In the United States, respiratory syncytial virus, or RSV, is creating a health care crisis in the pediatric system, which already has less capacity than the adult health care system, putting the youngest children and children at risk. more vulnerable.

RSV, which typically peaks in late fall and continues through winter, showed up early this year, with a dramatic increase in cases in recent weeks, creating undue pressure on wards. hospital emergency rooms, inpatient units and intensive care units.

After nearly two years of masking, physical distancing and rigorous hygiene practices to curb the spread of COVID-19, other respiratory viruses have declined sharply in prevalence but have returned this year with a detrimental impact on people. pediatric hospital systems.

RSV causes the common cold in many people, but can lead to life-threatening and sometimes fatal complications in young children. The virus can cause inflammation in the lower airways, causing a condition called bronchiolitis, or inflammation deeper in the air spaces of the lungs, causing pneumonia.

Infection in young children often results in difficulty breathing, eating, and drinking, which may require hospitalization to provide breathing or rehydration support. Children sometimes need help with a breathing tube and a mechanical ventilator, which necessitates the availability of intensive care services.

Yet the recent increase in RSV cases, combined with hospital staffing shortages in clinical units, has pushed some hospitals back into what could be considered crisis states. Even in non-crisis states, some children may have more limited access to specialized regional pediatric intensive care services. This could get worse when regional resources are stretched.
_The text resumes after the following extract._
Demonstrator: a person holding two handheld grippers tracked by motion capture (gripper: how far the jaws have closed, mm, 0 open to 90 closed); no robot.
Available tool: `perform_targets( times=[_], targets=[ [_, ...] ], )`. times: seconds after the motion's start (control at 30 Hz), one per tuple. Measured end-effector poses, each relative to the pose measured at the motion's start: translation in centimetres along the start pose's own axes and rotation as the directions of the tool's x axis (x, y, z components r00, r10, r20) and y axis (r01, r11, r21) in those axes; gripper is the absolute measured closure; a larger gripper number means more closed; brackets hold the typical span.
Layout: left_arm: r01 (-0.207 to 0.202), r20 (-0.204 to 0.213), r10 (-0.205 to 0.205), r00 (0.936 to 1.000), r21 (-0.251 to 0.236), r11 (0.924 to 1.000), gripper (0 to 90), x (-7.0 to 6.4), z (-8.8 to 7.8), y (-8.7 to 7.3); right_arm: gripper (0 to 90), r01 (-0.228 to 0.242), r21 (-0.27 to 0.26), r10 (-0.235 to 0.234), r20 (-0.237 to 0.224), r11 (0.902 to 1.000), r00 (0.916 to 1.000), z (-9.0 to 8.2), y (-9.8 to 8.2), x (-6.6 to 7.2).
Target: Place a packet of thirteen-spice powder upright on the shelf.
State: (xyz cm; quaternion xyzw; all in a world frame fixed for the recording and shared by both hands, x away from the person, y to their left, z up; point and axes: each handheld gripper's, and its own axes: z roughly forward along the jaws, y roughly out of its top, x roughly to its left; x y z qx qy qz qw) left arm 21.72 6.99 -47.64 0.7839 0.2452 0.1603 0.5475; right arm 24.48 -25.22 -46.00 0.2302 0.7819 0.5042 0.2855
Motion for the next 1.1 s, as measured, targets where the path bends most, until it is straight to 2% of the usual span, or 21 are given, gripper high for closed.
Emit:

Pediatric critical care doctors see how quickly babies with respiratory conditions can decline. There are sometimes literally minutes between a baby whose small body is able to keep up with the breath with support and a baby who quickly decompensates, requiring quick and skilled intervention to place a small tube through the mouth into the airway so that a machine can take over and the body can rest. Without such intervention, a baby whose body is overwhelmed may not breathe efficiently enough, so their heart and lungs may stop due to illness.

Currently, pediatric emergency departments are full of patients requiring care but are unable to move patients to general practice or intensive care beds, leaving children in the emergency department, which is not intended to provide longer-term hospital care.

Many emergency departments are therefore already in a state of emergency, using resources in non-traditional ways in an attempt to maintain the standard of care. In other cases, children are cared for in emergency departments in adult-dominated facilities or are transferred to distant but available pediatric resources. Some children who are denied transfer to regional pediatric centers that are at full capacity are receiving care in adult facilities, which again stretch resources in non-traditional ways.

Many hospitals are operating at 70% or more bed capacity, sometimes more in specialist intensive care units, where doctors are specially trained to provide the increasingly intensive therapies that very sick RSV children may need.

We learned from COVID that stretching more than 75% of capacity leads to increased mortality in patients. Already, 100 to 300 children die each year from RSV and around 58,000 children under the age of 5 need to be hospitalized.

Although it is too early to know what the impact of this early presentation and increased disease rate will be, it is reasonable to predict that mortality could increase solely due to more cases, but also because of the constraints exerted on the pediatric system. For the sake of children, it is imperative to return to the basic principles that helped to curb the pressure on the health system during the COVID pandemic.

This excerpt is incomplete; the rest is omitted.